- ASSIGNMENT -
Pictures excluded, reproduce exactly the lines below from the one with "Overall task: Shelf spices" through the one with "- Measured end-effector", both included.

- SUPPLIED DATA -
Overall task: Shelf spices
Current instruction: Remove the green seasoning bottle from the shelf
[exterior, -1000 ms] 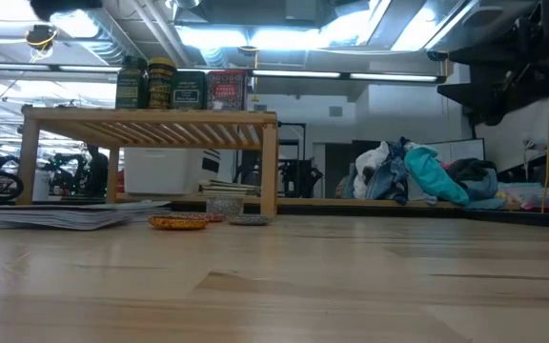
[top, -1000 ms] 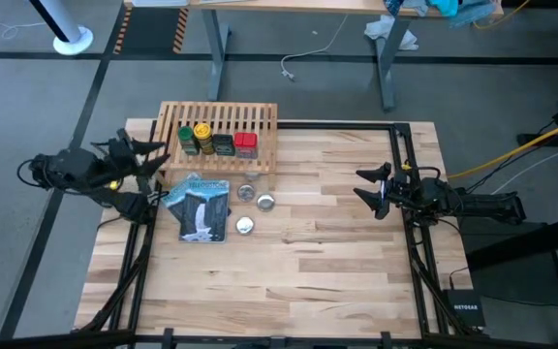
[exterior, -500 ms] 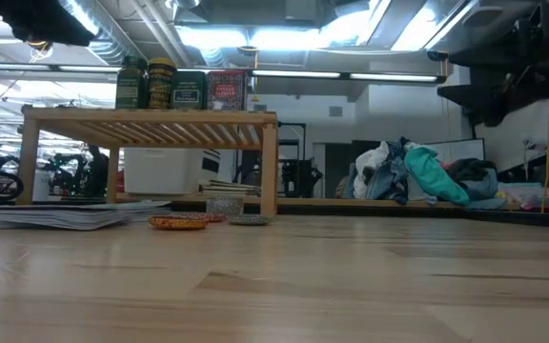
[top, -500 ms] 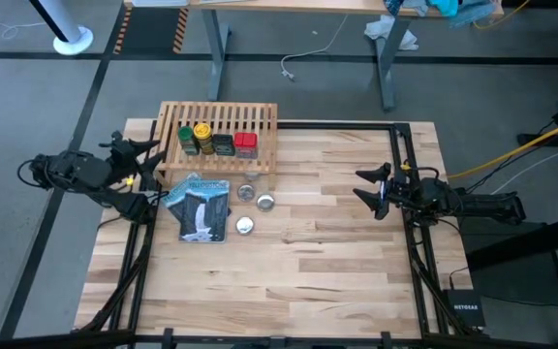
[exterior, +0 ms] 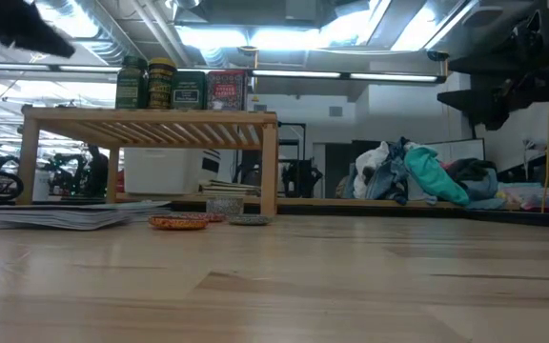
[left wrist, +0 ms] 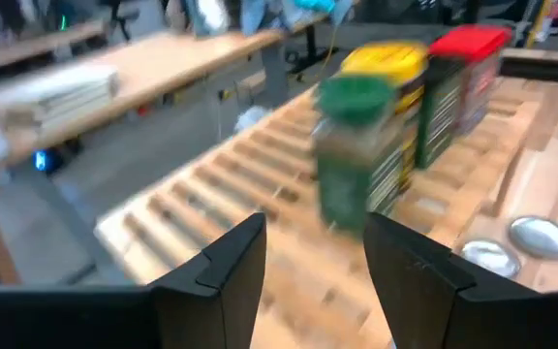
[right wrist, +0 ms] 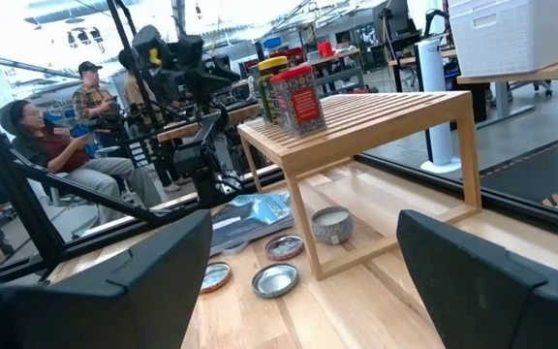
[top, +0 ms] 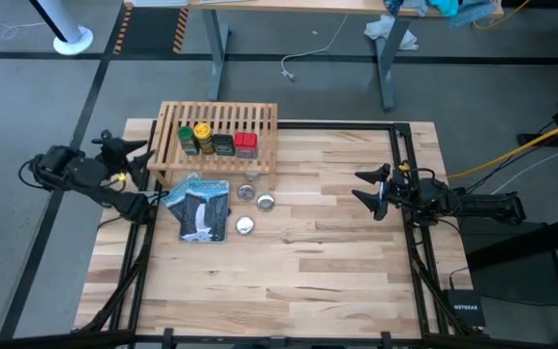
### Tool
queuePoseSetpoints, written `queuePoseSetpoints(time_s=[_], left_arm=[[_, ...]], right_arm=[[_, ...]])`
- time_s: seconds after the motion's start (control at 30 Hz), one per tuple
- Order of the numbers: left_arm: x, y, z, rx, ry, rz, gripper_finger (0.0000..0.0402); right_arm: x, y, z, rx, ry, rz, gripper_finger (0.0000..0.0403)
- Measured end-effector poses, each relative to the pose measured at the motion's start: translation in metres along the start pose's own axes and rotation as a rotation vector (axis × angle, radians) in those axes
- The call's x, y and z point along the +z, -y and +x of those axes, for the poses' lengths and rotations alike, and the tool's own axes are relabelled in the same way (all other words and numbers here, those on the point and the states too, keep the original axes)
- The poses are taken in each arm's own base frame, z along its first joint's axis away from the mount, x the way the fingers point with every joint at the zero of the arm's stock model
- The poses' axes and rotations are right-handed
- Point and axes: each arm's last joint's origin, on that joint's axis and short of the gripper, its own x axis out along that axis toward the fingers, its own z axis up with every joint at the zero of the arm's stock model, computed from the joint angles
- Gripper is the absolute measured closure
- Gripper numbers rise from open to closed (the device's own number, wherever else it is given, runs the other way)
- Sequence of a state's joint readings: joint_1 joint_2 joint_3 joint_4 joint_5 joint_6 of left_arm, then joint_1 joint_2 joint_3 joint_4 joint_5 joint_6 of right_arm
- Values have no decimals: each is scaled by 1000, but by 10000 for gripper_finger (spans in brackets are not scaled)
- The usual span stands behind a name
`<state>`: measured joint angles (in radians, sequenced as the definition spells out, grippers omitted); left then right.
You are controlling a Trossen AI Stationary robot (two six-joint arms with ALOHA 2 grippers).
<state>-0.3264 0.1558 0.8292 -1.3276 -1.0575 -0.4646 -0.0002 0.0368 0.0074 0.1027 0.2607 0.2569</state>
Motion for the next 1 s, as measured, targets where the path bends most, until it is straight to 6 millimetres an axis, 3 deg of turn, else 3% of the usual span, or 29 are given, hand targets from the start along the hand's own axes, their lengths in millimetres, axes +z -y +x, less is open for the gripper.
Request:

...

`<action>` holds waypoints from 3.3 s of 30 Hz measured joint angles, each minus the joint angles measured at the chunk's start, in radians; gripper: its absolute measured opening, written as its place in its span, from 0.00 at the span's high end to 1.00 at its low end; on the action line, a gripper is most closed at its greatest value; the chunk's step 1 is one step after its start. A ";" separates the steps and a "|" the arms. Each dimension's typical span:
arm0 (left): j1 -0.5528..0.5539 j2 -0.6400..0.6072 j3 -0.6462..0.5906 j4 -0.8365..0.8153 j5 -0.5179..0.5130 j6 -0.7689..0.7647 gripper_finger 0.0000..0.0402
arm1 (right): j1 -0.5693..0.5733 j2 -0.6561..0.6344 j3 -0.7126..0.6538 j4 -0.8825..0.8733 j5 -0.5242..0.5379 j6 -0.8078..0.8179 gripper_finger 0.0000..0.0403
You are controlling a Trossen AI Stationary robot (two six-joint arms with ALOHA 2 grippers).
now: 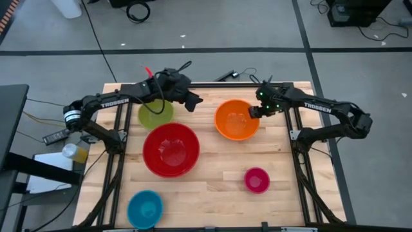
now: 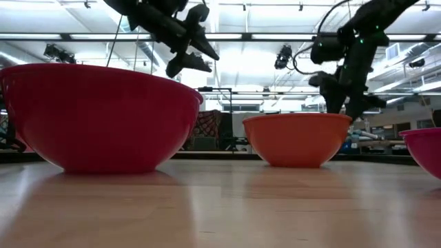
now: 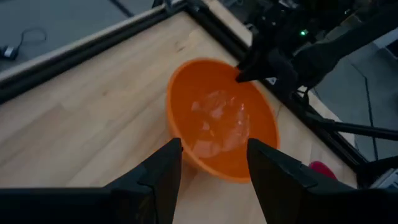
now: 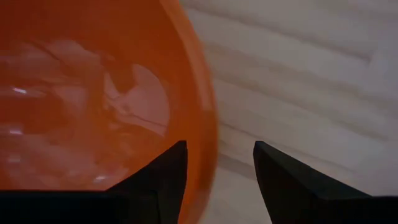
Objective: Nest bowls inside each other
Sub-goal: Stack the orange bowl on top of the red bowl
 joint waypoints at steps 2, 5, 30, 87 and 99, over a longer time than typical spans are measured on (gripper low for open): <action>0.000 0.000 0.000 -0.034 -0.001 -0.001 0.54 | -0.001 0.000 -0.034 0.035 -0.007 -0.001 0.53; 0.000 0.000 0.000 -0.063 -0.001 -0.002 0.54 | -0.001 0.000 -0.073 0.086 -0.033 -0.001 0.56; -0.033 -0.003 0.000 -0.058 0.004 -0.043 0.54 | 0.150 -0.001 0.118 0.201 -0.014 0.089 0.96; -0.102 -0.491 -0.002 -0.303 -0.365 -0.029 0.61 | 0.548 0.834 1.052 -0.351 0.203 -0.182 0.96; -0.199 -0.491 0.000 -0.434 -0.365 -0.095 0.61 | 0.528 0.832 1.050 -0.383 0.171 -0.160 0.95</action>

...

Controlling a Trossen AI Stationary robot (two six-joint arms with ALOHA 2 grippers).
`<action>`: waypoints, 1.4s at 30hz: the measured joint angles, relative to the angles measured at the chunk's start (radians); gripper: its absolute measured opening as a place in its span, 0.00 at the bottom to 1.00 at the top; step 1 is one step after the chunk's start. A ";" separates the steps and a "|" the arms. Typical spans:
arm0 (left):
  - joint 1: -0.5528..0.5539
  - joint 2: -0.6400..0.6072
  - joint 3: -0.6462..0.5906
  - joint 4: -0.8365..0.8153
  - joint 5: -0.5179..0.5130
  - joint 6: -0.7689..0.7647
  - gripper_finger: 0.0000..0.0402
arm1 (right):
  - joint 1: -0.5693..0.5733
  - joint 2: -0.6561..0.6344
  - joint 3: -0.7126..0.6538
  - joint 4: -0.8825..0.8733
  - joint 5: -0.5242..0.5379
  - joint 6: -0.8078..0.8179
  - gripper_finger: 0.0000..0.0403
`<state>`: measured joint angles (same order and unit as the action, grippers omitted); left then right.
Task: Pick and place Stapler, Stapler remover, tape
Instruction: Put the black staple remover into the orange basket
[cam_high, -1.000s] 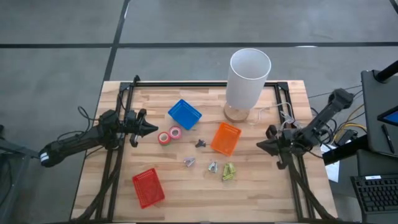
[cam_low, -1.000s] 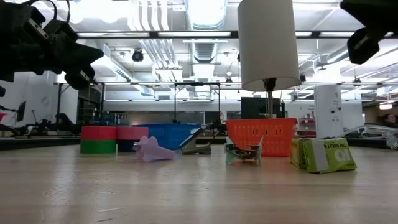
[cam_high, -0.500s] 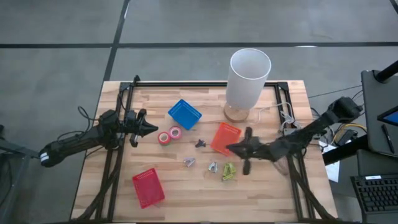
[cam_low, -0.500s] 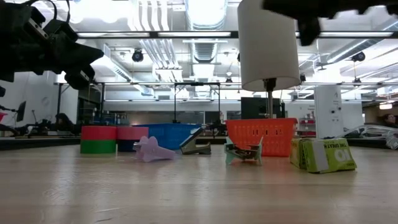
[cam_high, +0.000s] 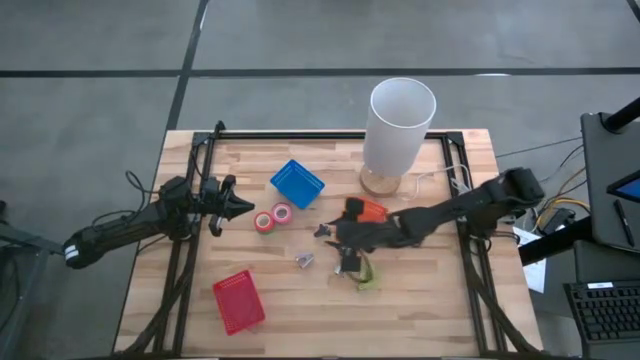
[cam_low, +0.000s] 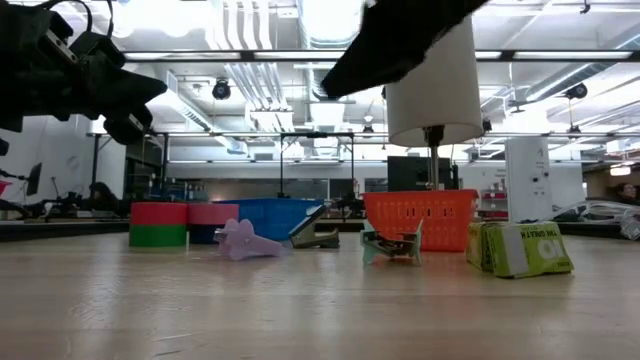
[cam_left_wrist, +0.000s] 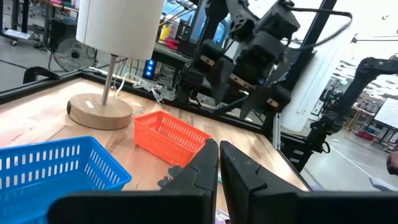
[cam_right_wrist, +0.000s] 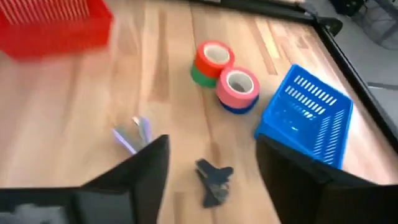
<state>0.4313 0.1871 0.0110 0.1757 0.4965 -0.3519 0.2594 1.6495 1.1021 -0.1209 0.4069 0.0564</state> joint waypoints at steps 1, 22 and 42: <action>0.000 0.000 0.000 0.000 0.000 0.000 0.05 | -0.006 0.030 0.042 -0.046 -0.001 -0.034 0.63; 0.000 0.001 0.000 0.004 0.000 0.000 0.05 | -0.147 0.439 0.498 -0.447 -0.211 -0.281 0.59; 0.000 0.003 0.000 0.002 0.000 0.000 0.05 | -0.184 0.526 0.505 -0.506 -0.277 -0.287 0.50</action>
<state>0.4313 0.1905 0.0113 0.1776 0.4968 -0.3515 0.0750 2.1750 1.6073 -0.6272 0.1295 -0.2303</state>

- ANSWER SPACE -
Overall task: Shelf spices
Current instruction: Remove the green seasoning bottle from the shelf
[exterior, -1000 ms] 
[top, -1000 ms] 
[exterior, -500 ms] 
[top, -500 ms] 
[exterior, +0 ms] 
[left wrist, +0 ms] 
[right wrist, +0 ms] 
[top, +0 ms] 
### Tool
queuePoseSetpoints, written `queuePoseSetpoints(time_s=[_], left_arm=[[_, ...]], right_arm=[[_, ...]])`
- time_s: seconds after the motion's start (control at 30 Hz), one per tuple
- Order of the numbers: left_arm: x, y, z, rx, ry, rz, gripper_finger (0.0000..0.0402); right_arm: x, y, z, rx, ry, rz, gripper_finger (0.0000..0.0403)
- Measured end-effector poses, each relative to the pose measured at the motion's start: translation in metres along the start pose's own axes and rotation as a rotation vector (axis × angle, radians) in those axes

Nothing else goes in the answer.